Exercise requirements:
An exact copy of every record is the required answer.

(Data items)
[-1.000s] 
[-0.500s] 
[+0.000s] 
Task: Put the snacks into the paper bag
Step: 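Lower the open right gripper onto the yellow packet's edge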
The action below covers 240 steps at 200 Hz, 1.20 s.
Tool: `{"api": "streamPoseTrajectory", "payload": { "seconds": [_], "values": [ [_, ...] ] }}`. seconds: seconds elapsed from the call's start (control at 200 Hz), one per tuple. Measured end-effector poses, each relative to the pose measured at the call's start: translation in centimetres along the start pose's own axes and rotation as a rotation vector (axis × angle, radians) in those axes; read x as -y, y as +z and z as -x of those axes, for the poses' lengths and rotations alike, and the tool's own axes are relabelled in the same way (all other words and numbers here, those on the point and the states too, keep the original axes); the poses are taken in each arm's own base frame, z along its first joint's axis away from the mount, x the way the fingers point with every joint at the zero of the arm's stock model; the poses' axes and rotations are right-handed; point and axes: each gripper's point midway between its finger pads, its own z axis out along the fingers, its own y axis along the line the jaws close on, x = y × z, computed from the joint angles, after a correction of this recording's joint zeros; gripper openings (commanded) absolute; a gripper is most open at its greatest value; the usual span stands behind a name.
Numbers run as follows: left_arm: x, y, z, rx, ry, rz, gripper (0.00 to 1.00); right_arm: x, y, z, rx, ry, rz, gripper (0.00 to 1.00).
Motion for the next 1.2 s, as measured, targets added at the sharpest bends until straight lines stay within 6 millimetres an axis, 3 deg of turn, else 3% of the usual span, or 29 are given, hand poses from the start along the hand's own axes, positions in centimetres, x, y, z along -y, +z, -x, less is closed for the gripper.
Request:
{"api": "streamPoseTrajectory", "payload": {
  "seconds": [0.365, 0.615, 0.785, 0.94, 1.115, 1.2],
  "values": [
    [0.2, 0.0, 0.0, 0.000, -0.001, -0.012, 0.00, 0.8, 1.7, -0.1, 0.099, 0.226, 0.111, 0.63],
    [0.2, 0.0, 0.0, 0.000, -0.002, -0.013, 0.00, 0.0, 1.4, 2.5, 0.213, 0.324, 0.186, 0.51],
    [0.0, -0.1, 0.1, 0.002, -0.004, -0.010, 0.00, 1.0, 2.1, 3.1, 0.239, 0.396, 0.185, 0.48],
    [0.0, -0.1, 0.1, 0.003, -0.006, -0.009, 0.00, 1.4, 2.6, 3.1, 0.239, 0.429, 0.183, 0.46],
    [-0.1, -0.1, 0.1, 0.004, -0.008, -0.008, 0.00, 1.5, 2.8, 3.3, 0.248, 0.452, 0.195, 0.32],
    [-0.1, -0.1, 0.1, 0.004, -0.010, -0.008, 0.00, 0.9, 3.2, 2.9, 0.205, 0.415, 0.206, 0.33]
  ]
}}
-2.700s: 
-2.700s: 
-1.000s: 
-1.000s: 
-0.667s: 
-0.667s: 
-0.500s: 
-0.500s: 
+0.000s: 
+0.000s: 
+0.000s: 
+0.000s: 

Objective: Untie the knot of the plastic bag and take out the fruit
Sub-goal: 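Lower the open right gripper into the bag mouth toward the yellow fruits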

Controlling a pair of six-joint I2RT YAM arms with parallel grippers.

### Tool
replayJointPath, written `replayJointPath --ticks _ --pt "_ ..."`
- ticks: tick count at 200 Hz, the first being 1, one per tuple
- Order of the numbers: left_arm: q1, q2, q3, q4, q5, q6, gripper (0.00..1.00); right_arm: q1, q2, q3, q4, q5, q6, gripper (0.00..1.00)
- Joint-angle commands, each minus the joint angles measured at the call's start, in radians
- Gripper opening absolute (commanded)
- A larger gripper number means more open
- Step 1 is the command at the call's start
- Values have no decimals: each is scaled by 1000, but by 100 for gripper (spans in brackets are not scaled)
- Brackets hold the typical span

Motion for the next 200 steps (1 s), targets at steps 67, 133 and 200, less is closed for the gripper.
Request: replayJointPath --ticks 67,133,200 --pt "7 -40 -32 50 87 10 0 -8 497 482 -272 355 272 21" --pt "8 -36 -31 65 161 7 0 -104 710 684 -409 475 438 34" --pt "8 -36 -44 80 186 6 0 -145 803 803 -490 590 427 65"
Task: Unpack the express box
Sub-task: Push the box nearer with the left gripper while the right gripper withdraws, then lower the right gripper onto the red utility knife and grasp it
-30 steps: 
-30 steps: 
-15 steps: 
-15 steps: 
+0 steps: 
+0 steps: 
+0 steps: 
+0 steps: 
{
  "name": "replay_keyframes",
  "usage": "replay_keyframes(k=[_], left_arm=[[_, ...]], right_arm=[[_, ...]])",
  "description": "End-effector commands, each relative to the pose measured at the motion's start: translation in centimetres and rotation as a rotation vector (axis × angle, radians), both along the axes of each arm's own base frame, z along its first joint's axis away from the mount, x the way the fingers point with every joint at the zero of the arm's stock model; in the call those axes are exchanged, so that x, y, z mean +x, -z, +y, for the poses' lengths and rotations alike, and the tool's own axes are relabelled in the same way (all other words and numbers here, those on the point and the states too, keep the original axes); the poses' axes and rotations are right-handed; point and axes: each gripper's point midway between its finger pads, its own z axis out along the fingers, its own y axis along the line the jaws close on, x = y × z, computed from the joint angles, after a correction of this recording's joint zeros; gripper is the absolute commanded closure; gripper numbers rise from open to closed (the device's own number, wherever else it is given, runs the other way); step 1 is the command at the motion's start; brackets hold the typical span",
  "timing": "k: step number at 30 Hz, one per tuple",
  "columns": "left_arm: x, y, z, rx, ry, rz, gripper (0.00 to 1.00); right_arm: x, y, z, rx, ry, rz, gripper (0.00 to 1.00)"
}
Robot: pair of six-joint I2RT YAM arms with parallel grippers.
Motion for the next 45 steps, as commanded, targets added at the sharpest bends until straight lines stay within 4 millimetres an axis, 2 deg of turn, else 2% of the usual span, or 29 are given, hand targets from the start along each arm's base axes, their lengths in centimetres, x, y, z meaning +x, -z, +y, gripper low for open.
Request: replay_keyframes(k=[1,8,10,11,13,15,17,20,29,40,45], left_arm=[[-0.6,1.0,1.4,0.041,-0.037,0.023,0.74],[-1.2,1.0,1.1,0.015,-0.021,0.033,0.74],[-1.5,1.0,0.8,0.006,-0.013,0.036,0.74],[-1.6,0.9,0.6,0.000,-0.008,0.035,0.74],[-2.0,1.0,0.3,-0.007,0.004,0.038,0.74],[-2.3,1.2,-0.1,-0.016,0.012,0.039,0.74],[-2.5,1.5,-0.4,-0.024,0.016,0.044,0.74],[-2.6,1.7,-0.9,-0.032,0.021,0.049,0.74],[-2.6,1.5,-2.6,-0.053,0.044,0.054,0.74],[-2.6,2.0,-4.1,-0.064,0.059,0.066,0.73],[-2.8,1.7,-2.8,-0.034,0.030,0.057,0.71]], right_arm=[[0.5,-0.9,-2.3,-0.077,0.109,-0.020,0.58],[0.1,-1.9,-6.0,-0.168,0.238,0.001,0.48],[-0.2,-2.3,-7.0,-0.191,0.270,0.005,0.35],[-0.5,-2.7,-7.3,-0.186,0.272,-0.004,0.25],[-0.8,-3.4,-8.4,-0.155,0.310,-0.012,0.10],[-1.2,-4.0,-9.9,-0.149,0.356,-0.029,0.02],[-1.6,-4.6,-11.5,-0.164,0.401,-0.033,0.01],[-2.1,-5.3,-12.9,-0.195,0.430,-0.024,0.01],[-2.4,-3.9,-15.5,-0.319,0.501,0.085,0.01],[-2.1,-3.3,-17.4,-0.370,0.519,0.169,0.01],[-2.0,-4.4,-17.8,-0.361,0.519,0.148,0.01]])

Problem solution:
[-1.000s] 
[-0.500s] 
[+0.000s] 
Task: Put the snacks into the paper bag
Step: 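Lower the open right gripper onto the yellow packet's edge
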The action below covers 240 steps at 200 Hz, 1.20 s.
Tool: `{"api": "streamPoseTrajectory", "payload": { "seconds": [_], "values": [ [_, ...] ] }}`. seconds: seconds elapsed from the call's start (control at 200 Hz), one per tuple. Measured end-effector poses, each relative to the pose measured at the call's start: translation in centimetres along the start pose's own axes and rotation as a rotation vector (axis × angle, radians) in those axes; read x as -y, y as +z and z as -x of those axes, for the poses' lengths and rotations alike, and the tool's own axes are relabelled in the same way (all other words and numbers here, those on the point and the states too, keep the original axes); the poses are taken in each arm's own base frame, z along its first joint's axis away from the mount, x the way the fingers point with every joint at the zero of the arm's stock model; the poses' axes and rotations are right-handed; point and axes: each gripper's point midway between its finger pads, its own z axis out along the fingers, its own y axis along the line the jaws close on, x = y × z, computed from the joint angles, after a correction of this recording's joint zeros; gripper openings (commanded) absolute; a gripper is most open at its greatest value; the usual span stands behind a name.
Numbers run as follows: left_arm: x, y, z, rx, ry, rz, gripper (0.00 to 1.00); right_arm: x, y, z, rx, ry, rz, gripper (0.00 to 1.00).
Motion for the next 1.2 s, as measured, targets added at the sharpest bends until straight lines stay within 6 millimetres an axis, 3 deg of turn, else 3% of the usual span, or 29 are given, hand poses from the start along the hand's own axes, positions in centimetres, x, y, z along -y, +z, -x, less is closed for the gripper.
Request:
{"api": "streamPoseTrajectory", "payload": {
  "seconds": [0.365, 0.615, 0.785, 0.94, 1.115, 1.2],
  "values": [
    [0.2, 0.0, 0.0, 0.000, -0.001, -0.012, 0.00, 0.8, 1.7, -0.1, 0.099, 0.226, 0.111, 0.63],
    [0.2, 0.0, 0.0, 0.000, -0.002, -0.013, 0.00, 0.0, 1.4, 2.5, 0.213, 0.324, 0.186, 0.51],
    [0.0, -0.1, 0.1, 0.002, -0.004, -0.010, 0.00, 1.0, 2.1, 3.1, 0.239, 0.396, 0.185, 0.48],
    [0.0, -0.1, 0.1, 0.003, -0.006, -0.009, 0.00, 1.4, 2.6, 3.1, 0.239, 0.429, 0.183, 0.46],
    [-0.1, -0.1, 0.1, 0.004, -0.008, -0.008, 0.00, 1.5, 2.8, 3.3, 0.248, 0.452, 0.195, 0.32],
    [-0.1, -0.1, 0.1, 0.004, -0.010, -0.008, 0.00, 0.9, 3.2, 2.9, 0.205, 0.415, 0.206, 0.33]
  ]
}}
-2.700s: 
-2.700s: 
-1.000s: 
-1.000s: 
-0.667s: 
-0.667s: 
-0.500s: 
-0.500s: 
+0.000s: 
+0.000s: 
+0.000s: 
+0.000s: 

Objective: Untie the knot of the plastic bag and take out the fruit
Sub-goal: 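Lower the open right gripper into the bag mouth toward the yellow fruits
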
Controlling a pair of six-joint I2RT YAM arms with parallel grippers.

### Tool
replayJointPath, written `replayJointPath --ticks _ --pt "_ ..."`
- ticks: tick count at 200 Hz, the first being 1, one per tuple
- Order of the numbers: left_arm: q1, q2, q3, q4, q5, q6, gripper (0.00..1.00); right_arm: q1, q2, q3, q4, q5, q6, gripper (0.00..1.00)
- Joint-angle commands, each minus the joint angles measured at the call's start, in radians
- Gripper opening absolute (commanded)
- A larger gripper number means more open
- Step 1 is the command at the call's start
- Values have no decimals: each is scaled by 1000, but by 100 for gripper (spans in brackets are not scaled)
- Brackets hold the typical span

Motion for the next 200 steps (1 s), targets at steps 67, 133 and 200, less is closed for the gripper.
Request: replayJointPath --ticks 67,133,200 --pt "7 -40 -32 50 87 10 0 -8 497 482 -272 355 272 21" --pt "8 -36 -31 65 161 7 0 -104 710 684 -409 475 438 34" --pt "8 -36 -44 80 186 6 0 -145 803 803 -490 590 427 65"
Task: Unpack the express box
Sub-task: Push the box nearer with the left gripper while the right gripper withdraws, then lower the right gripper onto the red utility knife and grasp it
-30 steps: 
-30 steps: 
-15 steps: 
-15 steps: 
+0 steps: 
+0 steps: 
+0 steps: 
+0 steps: 
{
  "name": "replay_keyframes",
  "usage": "replay_keyframes(k=[_], left_arm=[[_, ...]], right_arm=[[_, ...]])",
  "description": "End-effector commands, each relative to the pose measured at the motion's start: translation in centimetres and rotation as a rotation vector (axis × angle, radians), both along the axes of each arm's own base frame, z along its first joint's axis away from the mount, x the way the fingers point with every joint at the zero of the arm's stock model; in the call those axes are exchanged, so that x, y, z mean +x, -z, +y, for the poses' lengths and rotations alike, and the tool's own axes are relabelled in the same way (all other words and numbers here, those on the point and the states too, keep the original axes); the poses' axes and rotations are right-handed; point and axes: each gripper's point midway between its finger pads, its own z axis out along the fingers, its own y axis along the line the jaws close on, x = y × z, computed from the joint angles, after a correction of this recording's joint zeros; gripper is the absolute commanded closure; gripper numbers rise from open to closed (the device's own number, wherever else it is given, runs the other way); step 1 is the command at the motion's start; brackets hold the typical span",
  "timing": "k: step number at 30 Hz, one per tuple",
  "columns": "left_arm: x, y, z, rx, ry, rz, gripper (0.00 to 1.00); right_arm: x, y, z, rx, ry, rz, gripper (0.00 to 1.00)"
}
Robot: pair of six-joint I2RT YAM arms with parallel grippers.
Motion for the next 45 steps, as commanded, targets added at the sharpest bends until straight lines stay within 4 millimetres an axis, 2 deg of turn, else 2% of the usual span, or 29 are given, hand targets from the start along each arm's base axes, their lengths in centimetres, x, y, z meaning +x, -z, +y, gripper low for open.
Request: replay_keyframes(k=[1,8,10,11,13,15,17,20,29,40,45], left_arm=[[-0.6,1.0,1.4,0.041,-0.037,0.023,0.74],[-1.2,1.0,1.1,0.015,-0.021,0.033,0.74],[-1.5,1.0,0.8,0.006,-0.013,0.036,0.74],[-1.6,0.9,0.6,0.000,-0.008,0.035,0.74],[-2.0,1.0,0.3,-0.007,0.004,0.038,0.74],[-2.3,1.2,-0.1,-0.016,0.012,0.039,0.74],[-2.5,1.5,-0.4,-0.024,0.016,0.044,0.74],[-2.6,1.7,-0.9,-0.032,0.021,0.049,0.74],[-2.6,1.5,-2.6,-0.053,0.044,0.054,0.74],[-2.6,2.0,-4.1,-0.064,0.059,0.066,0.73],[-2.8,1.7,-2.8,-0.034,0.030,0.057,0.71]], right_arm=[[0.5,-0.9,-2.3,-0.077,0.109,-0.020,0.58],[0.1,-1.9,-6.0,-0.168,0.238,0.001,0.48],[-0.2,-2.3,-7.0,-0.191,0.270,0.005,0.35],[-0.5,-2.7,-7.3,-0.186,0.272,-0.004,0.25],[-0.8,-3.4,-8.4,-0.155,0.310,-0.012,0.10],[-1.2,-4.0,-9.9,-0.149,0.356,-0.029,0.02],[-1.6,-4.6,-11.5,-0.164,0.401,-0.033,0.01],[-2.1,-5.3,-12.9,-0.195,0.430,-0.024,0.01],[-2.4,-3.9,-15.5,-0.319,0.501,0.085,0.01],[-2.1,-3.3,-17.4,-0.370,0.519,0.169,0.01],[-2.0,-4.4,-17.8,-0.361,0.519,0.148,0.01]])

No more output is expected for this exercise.